Jet lag is a temporary sleep disorder that affects people travelling from one time zone to another. This change throws off your body’s internal clock making it hard to fall asleep. Though it’s temporary, jet lag can make your trip nightmarish due to a lack of sleep for prolonged periods. It takes approximately one day to adjust to the new time zones but it becomes harder to change the older you get.
Here are some effective ways you can reduce jet lag.
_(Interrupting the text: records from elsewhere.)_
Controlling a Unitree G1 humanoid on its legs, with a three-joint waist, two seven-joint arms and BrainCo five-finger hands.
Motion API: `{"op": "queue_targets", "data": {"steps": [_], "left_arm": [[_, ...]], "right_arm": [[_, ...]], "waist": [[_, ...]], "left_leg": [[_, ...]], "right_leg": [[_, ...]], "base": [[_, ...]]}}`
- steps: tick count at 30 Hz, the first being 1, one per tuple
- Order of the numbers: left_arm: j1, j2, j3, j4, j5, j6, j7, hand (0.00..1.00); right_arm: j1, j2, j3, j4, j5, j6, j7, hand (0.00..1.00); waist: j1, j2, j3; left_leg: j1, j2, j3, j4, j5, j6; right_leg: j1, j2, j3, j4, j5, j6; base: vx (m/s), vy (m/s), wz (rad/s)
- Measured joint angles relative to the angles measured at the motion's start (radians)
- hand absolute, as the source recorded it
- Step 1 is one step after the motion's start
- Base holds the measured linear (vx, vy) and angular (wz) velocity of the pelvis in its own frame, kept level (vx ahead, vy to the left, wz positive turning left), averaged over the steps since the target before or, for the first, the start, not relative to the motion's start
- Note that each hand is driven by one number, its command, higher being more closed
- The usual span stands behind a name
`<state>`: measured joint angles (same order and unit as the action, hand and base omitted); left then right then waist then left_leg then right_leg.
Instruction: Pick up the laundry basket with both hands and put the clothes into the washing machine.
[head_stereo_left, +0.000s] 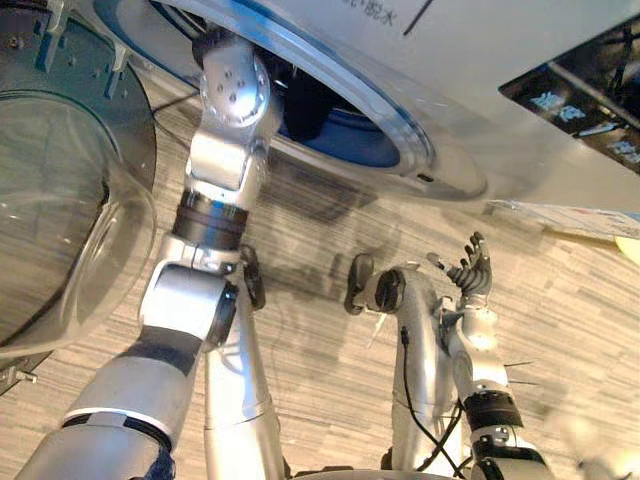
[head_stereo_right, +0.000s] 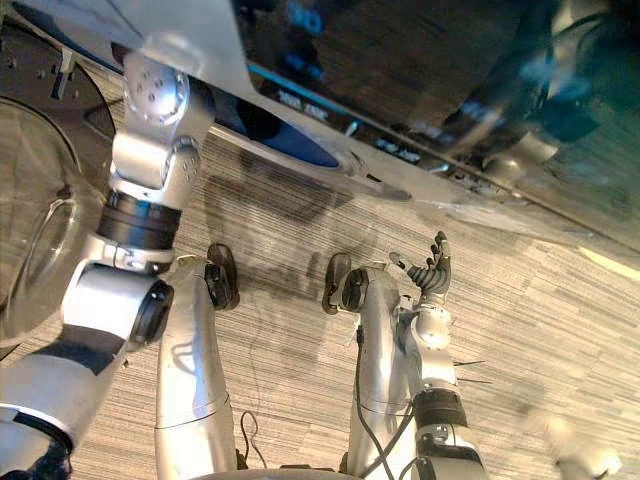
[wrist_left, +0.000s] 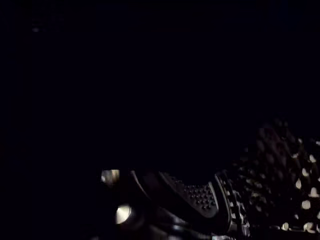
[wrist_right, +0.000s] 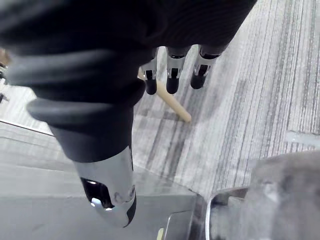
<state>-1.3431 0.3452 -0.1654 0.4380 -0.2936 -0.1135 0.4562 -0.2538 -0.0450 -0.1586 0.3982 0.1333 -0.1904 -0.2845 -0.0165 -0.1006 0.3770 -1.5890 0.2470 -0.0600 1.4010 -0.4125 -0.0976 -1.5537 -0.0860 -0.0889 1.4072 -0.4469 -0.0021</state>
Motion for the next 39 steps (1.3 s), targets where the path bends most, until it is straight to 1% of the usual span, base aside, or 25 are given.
{"op": "queue_targets", "data": {"steps": [4,5,7,8,10,12,13,15,16,18,19,21,23,25,28,31,33,34,35,39], "left_arm": [[-0.031,0.023,-0.003,0.004,0.029,-0.001,0.017,1.00],[-0.044,0.026,-0.002,0.005,0.033,-0.001,0.032,0.00],[-0.059,0.034,-0.001,0.005,0.043,-0.001,0.055,0.00],[-0.065,0.037,-0.001,0.007,0.054,-0.001,0.073,0.00],[-0.085,0.035,-0.003,0.040,0.067,-0.001,0.088,0.00],[-0.103,0.042,-0.002,0.079,0.072,0.012,0.087,0.00],[-0.104,0.048,-0.002,0.086,0.076,0.024,0.074,0.00],[-0.104,0.056,-0.016,0.106,0.140,0.043,0.025,0.00],[-0.104,0.059,-0.024,0.114,0.154,0.047,0.018,0.00],[-0.104,0.060,-0.049,0.133,0.234,0.072,-0.028,0.00],[-0.104,0.061,-0.060,0.135,0.252,0.073,-0.039,0.00],[-0.104,0.060,-0.082,0.144,0.328,0.080,-0.067,0.00],[-0.104,0.059,-0.112,0.167,0.450,0.106,-0.113,0.00],[-0.104,0.059,-0.116,0.187,0.533,0.116,-0.140,0.00],[-0.100,0.061,-0.112,0.193,0.579,0.134,-0.153,0.00],[-0.070,0.060,-0.099,0.178,0.584,0.147,-0.150,0.00],[0.018,0.062,-0.057,0.085,0.584,0.150,-0.145,0.00],[0.039,0.064,-0.053,0.068,0.585,0.150,-0.144,0.00],[0.088,0.065,-0.040,0.049,0.589,0.151,-0.145,0.00],[0.215,0.072,-0.014,0.025,0.604,0.158,-0.150,0.00]], "right_arm": [[-0.001,0.007,0.002,-0.015,0.011,-0.010,0.000,0.00],[0.000,0.013,0.002,-0.021,0.014,-0.014,0.000,0.00],[0.000,0.022,0.008,-0.030,0.014,-0.025,0.000,0.00],[-0.002,0.026,0.014,-0.032,0.014,-0.031,0.000,0.00],[-0.003,0.027,0.016,-0.035,0.014,-0.035,-0.002,0.00],[-0.002,0.027,0.016,-0.040,0.015,-0.035,-0.001,0.00],[-0.001,0.028,0.016,-0.042,0.015,-0.035,-0.001,0.00],[0.001,0.026,0.014,-0.044,0.023,-0.035,0.000,0.00],[0.001,0.026,0.012,-0.045,0.024,-0.035,0.000,0.00],[0.004,0.025,0.012,-0.049,0.026,-0.036,0.006,0.00],[0.005,0.025,0.011,-0.049,0.027,-0.036,0.006,0.00],[0.005,0.023,0.012,-0.050,0.036,-0.037,0.008,0.00],[0.006,0.016,0.012,-0.050,0.045,-0.040,0.030,0.00],[0.006,0.010,0.013,-0.047,0.047,-0.040,0.046,0.00],[0.008,0.000,0.015,-0.041,0.055,-0.040,0.058,0.00],[0.008,-0.009,0.012,-0.018,0.054,-0.040,0.072,0.00],[0.008,-0.020,0.012,0.004,0.053,-0.039,0.072,0.00],[0.008,-0.022,0.012,0.010,0.052,-0.038,0.072,0.00],[0.009,-0.025,0.012,0.027,0.049,-0.032,0.072,0.00],[0.026,-0.041,0.015,0.051,0.041,-0.013,0.072,0.00]], "waist": [[-0.002,-0.001,0.000],[-0.005,-0.001,-0.001],[-0.012,-0.001,0.000],[-0.020,-0.001,-0.001],[-0.023,-0.001,-0.001],[-0.025,0.000,-0.001],[-0.025,0.000,-0.001],[-0.023,0.000,-0.001],[-0.023,0.000,-0.001],[-0.021,0.000,-0.001],[-0.021,0.000,-0.001],[-0.018,0.000,-0.001],[-0.020,0.000,-0.001],[-0.016,0.000,-0.001],[-0.009,0.002,-0.002],[0.003,0.006,-0.004],[0.012,0.006,-0.004],[0.017,0.006,-0.004],[0.030,0.006,-0.004],[0.034,0.007,-0.004]], "left_leg": [[-0.004,0.021,0.027,-0.004,-0.001,0.014],[-0.005,0.029,0.035,-0.009,0.001,0.023],[-0.005,0.034,0.043,-0.010,-0.002,0.030],[-0.006,0.037,0.049,-0.010,-0.004,0.034],[-0.006,0.037,0.059,-0.009,-0.007,0.040],[-0.006,0.037,0.067,-0.005,-0.010,0.045],[-0.006,0.037,0.069,-0.004,-0.011,0.046],[-0.011,0.033,0.069,-0.002,-0.011,0.047],[-0.011,0.033,0.069,-0.002,-0.011,0.047],[-0.012,0.031,0.068,-0.001,-0.011,0.047],[-0.013,0.030,0.068,0.000,-0.010,0.048],[-0.015,0.029,0.064,0.006,-0.010,0.049],[-0.016,0.024,0.061,0.017,-0.010,0.049],[-0.016,0.023,0.053,0.024,-0.010,0.048],[-0.016,0.023,0.047,0.032,-0.009,0.047],[-0.012,0.016,0.029,0.028,-0.006,0.040],[0.004,0.011,0.028,0.016,0.002,0.039],[0.008,0.010,0.026,0.011,0.004,0.037],[0.024,0.005,0.022,-0.004,0.012,0.032],[0.081,-0.017,0.018,-0.065,0.034,0.023]], "right_leg": [[-0.014,0.020,0.022,-0.031,0.034,0.013],[-0.019,0.026,0.025,-0.043,0.046,0.017],[-0.023,0.035,0.038,-0.058,0.059,0.028],[-0.024,0.035,0.042,-0.066,0.065,0.031],[-0.027,0.036,0.050,-0.070,0.070,0.037],[-0.030,0.036,0.059,-0.071,0.074,0.043],[-0.031,0.036,0.061,-0.071,0.074,0.045],[-0.032,0.033,0.061,-0.070,0.075,0.045],[-0.033,0.032,0.061,-0.070,0.075,0.045],[-0.034,0.030,0.061,-0.065,0.074,0.045],[-0.034,0.030,0.060,-0.064,0.074,0.045],[-0.036,0.028,0.058,-0.055,0.072,0.043],[-0.038,0.017,0.054,-0.032,0.062,0.036],[-0.038,0.014,0.047,-0.019,0.058,0.029],[-0.037,0.013,0.042,-0.007,0.053,0.023],[-0.022,0.006,0.029,-0.004,0.047,0.014],[-0.003,-0.005,0.016,-0.003,0.039,0.008],[0.002,-0.006,0.014,-0.006,0.039,0.008],[0.019,-0.008,0.010,-0.015,0.038,0.006],[0.082,-0.029,-0.005,-0.051,0.033,-0.001]], "base": [[0.00,0.019,-0.28],[-0.01,0.021,-0.28],[0.00,0.022,-0.25],[0.00,0.026,-0.14],[0.01,0.028,-0.10],[0.01,0.022,-0.06],[0.00,0.000,0.00],[0.00,0.000,0.00],[0.01,0.000,0.04],[0.01,-0.005,0.03],[0.00,0.000,0.00],[0.00,-0.011,0.05],[0.00,-0.025,0.13],[0.00,-0.031,0.08],[0.00,-0.025,0.04],[0.00,-0.027,0.12],[0.03,-0.045,0.21],[0.03,-0.049,0.16],[0.02,-0.026,0.17],[0.03,-0.033,0.25]]}}
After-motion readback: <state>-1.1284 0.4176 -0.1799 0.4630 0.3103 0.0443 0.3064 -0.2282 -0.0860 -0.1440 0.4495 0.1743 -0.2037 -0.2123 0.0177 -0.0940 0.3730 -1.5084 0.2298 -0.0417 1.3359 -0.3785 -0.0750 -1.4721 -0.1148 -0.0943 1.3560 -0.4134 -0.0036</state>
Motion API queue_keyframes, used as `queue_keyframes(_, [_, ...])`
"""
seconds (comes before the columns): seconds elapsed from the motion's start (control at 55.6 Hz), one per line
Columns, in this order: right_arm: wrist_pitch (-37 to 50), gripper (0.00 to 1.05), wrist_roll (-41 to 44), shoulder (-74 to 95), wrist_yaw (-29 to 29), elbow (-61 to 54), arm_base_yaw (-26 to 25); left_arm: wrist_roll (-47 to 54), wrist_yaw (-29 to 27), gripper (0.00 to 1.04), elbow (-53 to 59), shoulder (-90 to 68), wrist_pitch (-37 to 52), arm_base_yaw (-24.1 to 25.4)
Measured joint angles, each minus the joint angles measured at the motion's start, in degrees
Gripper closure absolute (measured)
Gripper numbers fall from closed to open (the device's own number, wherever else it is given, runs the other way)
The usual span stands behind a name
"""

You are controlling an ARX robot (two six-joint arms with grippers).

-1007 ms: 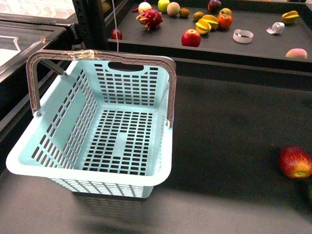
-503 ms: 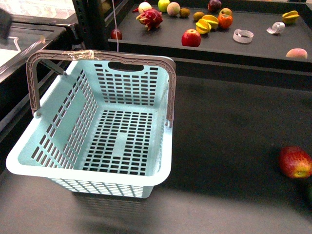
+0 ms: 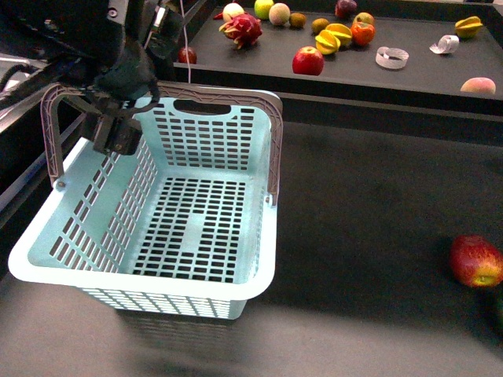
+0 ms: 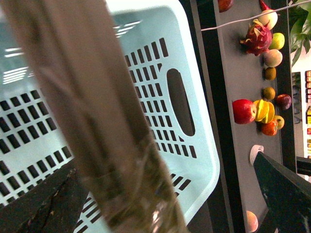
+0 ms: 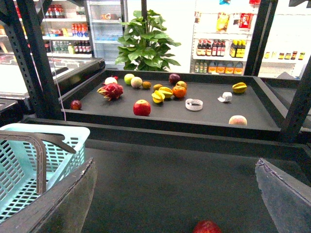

Start to shift before the trip
You can help your body’s clock to adjust to the new time zone by starting to shift your schedule before the trip. A few days before your trip, try to adjust your eating and sleeping schedules by 30 minutes depending on the new time zone. For instance, if your destination’s time zone is ahead, try to stay up by 30 minutes. These adjustments will help your body and mind adjust easily to the time changes and lower your chances of experiencing jet lag.
Get Daylight Exposure
Jet lag affects you mainly because of your exposure to light changes. However, you can counter this by going outside in the sunshine. You might not be able to function at your normal pace when you feel jet lag but staying in bed all day doesn’t help and only prolongs your sluggishness. The sooner you adjust to your new time zone the better.
Stay well hydrated
It’s easy to become dehydrated when flying due to the atmospheric changes. At the same time, many people forget to drink water consistently while travelling. Coffee and alcoholic beverages also contribute to dehydration yet they’re the preferred drink on planes. Next time you go on a flight, make sure you drink lots of water before, during and after the flight. This will reduce the symptoms of jet lag such as fatigue and headache.
Stay active during the flight
Sitting down for prolonged periods can lead to muscle stiffness and joint aches which can affect your quality of sleep. While on the flight, make sure you walk around and stretch regularly. If you can get up frequently, try to do simple exercises in your chair. This keeps the blood flowing, prevents muscle stiffness and makes you feel less fatigued on arrival.
Carry helpful accessories
Don’t underestimate the power of a sleep mask and noise-cancelling headphones, especially when trying to sleep on a plane. These accessories are also helpful in decreasing distractions when sleeping in a new place. The most helpful accessories include a neck pillow, room spray, and sleep app. Some people go as far as to carry their own set of sheets especially if you’re a sensitive sleeper. The aim is to carry anything that will help you sleep better.
Don’t overschedule your first days
The more you run on low energy, the worse your jet lag becomes. It’s important to give your body some time to adjust to the new time zone and recover from the fatigue. Therefore, the first days of your trip should be reserved for light activities. Try to schedule your day while considering that you might not be feeling well. It’s best to stay within the hotel or your accommodation on the first day just in case you feel unwell.
Exercise After Arrival
One of the best ways to tire yourself and get a good night’s rest is to exercise. Exercising not only tires you out but also it’s a good stress reliever. You can walk around the hotel for a few minutes. If you arrive during the day, try to work out outside to receive daylight exposure. This will also help you avoid napping during the day which can affect your sleep during the night.